La Vie de ma mère
de Julien Carpentier
Comédie dramatique
Avec Agnès Jaoui, William Lebghil, Salif Cissé
Sortie en salles le 13 mars 2024
La narration, ce n’est pas l’histoire. Une histoire c’est, globalement, une suite d’évènements entretenant des liens causaux les uns avec les autres. La narration, c’est la manière de raconter ces évènements, en en choisissant le protagoniste, en en choisissant la linéarité, en en choisissant les éléments dont on veut parler et sur lesquels on veut avoir un discours. Ainsi, une même histoire donnera lieu à une infinité de films différents et on peut facilement en déduire que ce qui fait ledit film, ce n’est pas ladite histoire, mais les intentions qu’il y a derrière. Voilà pourquoi on peut trouver une certaine vacuité lors de visionnages de films dits « high concept », c’est-à-dire, de film dont le pitch peut être exposé en une phrase et qui fait reposer l’entière originalité de l’œuvre sur cette seule idée (« imagine un monde où…). Oui, l’idée de départ est géniale, mais à se focaliser sur celle-ci, on se passe de réelles intentions et on se retrouve à écrire une histoire racontée mille fois, simplement, ici, dans un contexte nouveau.
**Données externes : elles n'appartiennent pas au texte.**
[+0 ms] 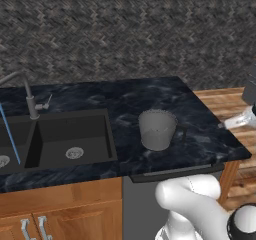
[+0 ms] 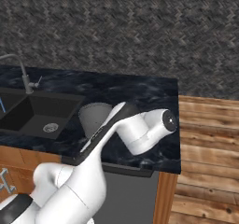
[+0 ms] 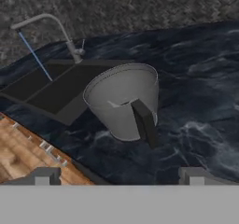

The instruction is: Turn on the sink faucet and place the jug under the water for a few seconds to fill it up.

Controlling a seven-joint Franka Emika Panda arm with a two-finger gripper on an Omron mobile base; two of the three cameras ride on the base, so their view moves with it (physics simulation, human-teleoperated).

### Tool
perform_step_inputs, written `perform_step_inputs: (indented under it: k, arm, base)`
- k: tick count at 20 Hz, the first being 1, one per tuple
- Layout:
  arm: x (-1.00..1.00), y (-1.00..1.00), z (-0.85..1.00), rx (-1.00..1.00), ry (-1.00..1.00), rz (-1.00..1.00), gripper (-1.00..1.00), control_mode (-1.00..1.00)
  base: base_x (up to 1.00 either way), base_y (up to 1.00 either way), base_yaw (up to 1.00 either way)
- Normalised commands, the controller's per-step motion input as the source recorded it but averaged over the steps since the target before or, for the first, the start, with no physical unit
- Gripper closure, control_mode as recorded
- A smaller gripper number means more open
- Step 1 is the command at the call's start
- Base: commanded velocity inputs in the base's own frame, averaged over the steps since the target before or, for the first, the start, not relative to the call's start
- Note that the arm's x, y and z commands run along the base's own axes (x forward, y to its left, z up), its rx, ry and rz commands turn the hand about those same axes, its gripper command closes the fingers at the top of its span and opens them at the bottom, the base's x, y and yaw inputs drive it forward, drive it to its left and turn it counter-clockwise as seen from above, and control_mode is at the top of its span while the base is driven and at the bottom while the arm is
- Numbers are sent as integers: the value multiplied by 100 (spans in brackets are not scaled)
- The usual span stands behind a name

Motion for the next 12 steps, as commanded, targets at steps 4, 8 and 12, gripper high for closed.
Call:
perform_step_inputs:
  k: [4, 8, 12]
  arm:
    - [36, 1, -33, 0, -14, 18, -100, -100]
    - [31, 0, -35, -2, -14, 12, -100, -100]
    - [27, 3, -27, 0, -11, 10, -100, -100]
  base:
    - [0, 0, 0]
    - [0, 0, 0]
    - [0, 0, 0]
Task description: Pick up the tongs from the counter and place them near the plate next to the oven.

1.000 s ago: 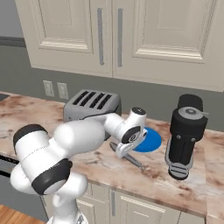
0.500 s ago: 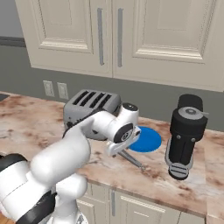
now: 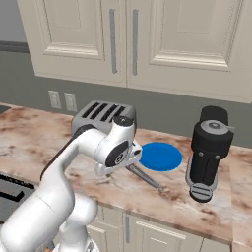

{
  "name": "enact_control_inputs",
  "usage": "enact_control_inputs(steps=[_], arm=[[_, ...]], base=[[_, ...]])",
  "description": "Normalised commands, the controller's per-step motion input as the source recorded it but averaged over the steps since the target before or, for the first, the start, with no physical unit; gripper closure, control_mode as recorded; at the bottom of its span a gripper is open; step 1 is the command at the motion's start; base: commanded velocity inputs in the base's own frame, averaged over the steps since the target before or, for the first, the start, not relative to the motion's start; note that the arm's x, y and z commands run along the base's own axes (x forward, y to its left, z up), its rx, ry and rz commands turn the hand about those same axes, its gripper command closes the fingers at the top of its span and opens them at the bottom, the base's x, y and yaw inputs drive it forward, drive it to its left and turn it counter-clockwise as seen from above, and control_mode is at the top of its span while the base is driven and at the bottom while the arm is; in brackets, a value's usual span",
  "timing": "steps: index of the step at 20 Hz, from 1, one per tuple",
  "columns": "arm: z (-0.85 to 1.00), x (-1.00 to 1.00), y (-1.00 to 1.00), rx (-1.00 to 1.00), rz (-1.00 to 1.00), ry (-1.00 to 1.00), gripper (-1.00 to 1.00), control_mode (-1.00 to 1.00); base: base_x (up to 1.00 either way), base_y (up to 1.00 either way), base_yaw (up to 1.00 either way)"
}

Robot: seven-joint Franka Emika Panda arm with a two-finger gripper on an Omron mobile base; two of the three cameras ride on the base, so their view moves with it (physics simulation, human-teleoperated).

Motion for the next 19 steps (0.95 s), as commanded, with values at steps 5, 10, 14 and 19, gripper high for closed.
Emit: enact_control_inputs(steps=[5,10,14,19], arm=[[0.22,-0.35,0.66,0.0,-0.18,-0.14,-1.0,-1.0],[0.28,-0.18,0.73,0.0,-0.17,-0.17,-1.0,-1.0],[0.38,-0.1,0.63,0.0,-0.12,-0.2,-1.0,-1.0],[0.47,-0.1,0.54,-0.02,-0.1,-0.21,-1.0,-1.0]], base=[[0.0,0.0,0.0],[0.0,0.0,0.0],[0.0,0.0,0.0],[0.0,0.0,0.0]])
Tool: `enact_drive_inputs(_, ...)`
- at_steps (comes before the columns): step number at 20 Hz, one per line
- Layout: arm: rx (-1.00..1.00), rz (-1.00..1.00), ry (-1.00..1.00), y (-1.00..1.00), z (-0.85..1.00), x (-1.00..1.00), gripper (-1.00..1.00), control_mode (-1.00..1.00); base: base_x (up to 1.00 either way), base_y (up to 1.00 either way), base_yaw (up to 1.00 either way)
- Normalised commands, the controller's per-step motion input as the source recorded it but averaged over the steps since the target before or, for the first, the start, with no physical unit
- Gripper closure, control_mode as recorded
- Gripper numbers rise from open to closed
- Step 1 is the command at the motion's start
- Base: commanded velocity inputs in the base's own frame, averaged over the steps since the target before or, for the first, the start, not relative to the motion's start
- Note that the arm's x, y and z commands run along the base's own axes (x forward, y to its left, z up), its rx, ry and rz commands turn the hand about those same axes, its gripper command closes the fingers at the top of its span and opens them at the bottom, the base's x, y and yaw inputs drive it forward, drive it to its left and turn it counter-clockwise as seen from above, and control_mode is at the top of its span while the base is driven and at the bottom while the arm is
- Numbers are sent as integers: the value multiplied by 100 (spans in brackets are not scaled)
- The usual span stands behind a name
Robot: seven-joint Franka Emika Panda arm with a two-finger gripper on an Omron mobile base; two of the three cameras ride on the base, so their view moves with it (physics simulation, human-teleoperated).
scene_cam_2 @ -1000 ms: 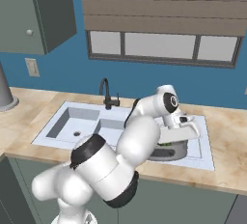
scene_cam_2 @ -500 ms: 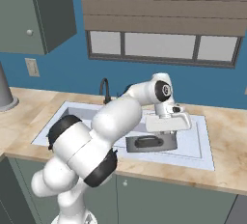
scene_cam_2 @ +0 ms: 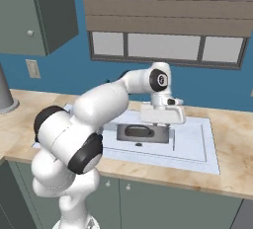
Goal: Dump the avocado from the pot into the sink. Then turn on the water and wash the avocado. Then turn off the water and put the avocado back in the pot.
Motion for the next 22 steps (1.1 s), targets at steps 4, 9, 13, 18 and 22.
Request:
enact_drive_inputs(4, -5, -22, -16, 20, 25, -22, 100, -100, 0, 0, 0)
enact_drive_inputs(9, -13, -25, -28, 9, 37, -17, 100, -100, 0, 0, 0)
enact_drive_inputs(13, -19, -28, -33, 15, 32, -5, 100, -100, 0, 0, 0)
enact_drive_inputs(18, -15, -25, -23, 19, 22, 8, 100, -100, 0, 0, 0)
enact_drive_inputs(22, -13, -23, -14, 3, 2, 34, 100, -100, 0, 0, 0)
Ainsi, un même sujet, ancré dans un genre différent ne parlera pas de la même chose et c’est tout ce qui fait l’originalité de La Vie de ma mère. Pierre, fleuriste trentenaire, décroche son téléphone pour apprendre la nouvelle : sa mère est revenue. Problème, elle souffre d’un trouble bipolaire et par « revenue », on entend plutôt ici « évadée de la clinique censée la prendre en charge ». Et s’il était aussi question d’intention jusqu’ici, c’est parce que le film s’éloigne assez des autres longs-métrages avec qui il partage le thème de la bipolarité. Out le réalisme étouffant des Intranquilles, out aussi l’attendrissante poésie d’En attendant Bojangles, laissez place à la comédie. Si, à première vue, faire de l’humour en utilisant une maladie mentale peut apparaître dangereux tant l’essai peut virer à la grossière parodie de la folie, il n’en est rien ici. L’aspect comique vient plus pour adoucir la réalité qu’est la maladie que pour en rire, car le cœur du film n’est pas véritablement la bipolarité, mais le rapport mère-fils.
Pour appuyer cette vision, on peut d’abord citer le fait que le protagoniste n’est pas la personne malade, mais le « responsable » de cette personne. Premier pas de côté, on n’affronte pas directement la maladie comme il en est le cas des Intranquilles de Joachim Lafosse. Cependant, on ne met pas la bipolarité à distance pour se concentrer sur les conséquences directes que celle-ci cause autour d’elle, comme pour En attendant Bojangles. On l’utilise pour parler d’un lien brisé, celui de la filiation, et de sa reconstruction malgré elle. La maladie n’est, ici, qu’une raison de l’éloignement, qu’un obstacle au rapprochement et c’est dans cette relation entre personnages que se joue le film. On en voudra pour preuve le titre du long-métrage La Vie de ma mère, qui insinue ce cloisonnement comme si le Pierre nous disait : d’un côté, sa vie, de l’autre, la mienne. Ainsi, la véritable chose que l’on cherche à guérir ce n’est pas la maniaco-dépression, mais le déni et la fuite. Pour se faire la comédie et le choix du protagoniste, offrent la légèreté et la distance pour que la bipolarité ne prenne pas le pas sur l’intention première du film, celle de parler d’un rapport parents-enfants qui, au fil des années, s’inverse : le protégé devenant le protecteur.
On peut regretter, d’ailleurs, que l’aspect comédie s’efface au fur et à mesure d’une narration qui se focalise sur la reconstruction émotionnelle de la relation. Cette reconnexion est, certes, le sujet principal du film, mais cet abandon du genre comédie lui fait quelque peu perdre de sa couleur, lui enlevant la désinvolture qui le tenait à l’écart d’un pathos gentillet. Il n’en reste pas moins que La Vie de ma mère est d’une douceur et d’une humilité très réussie et qu’il peut s’avérer plus didactique que prévu, non pas dans la compréhension ou l’acceptation d’une maladie mentale, mais dans le rejet du déni qui nous entoure et dont nous sommes, la plupart du temps, seuls responsables.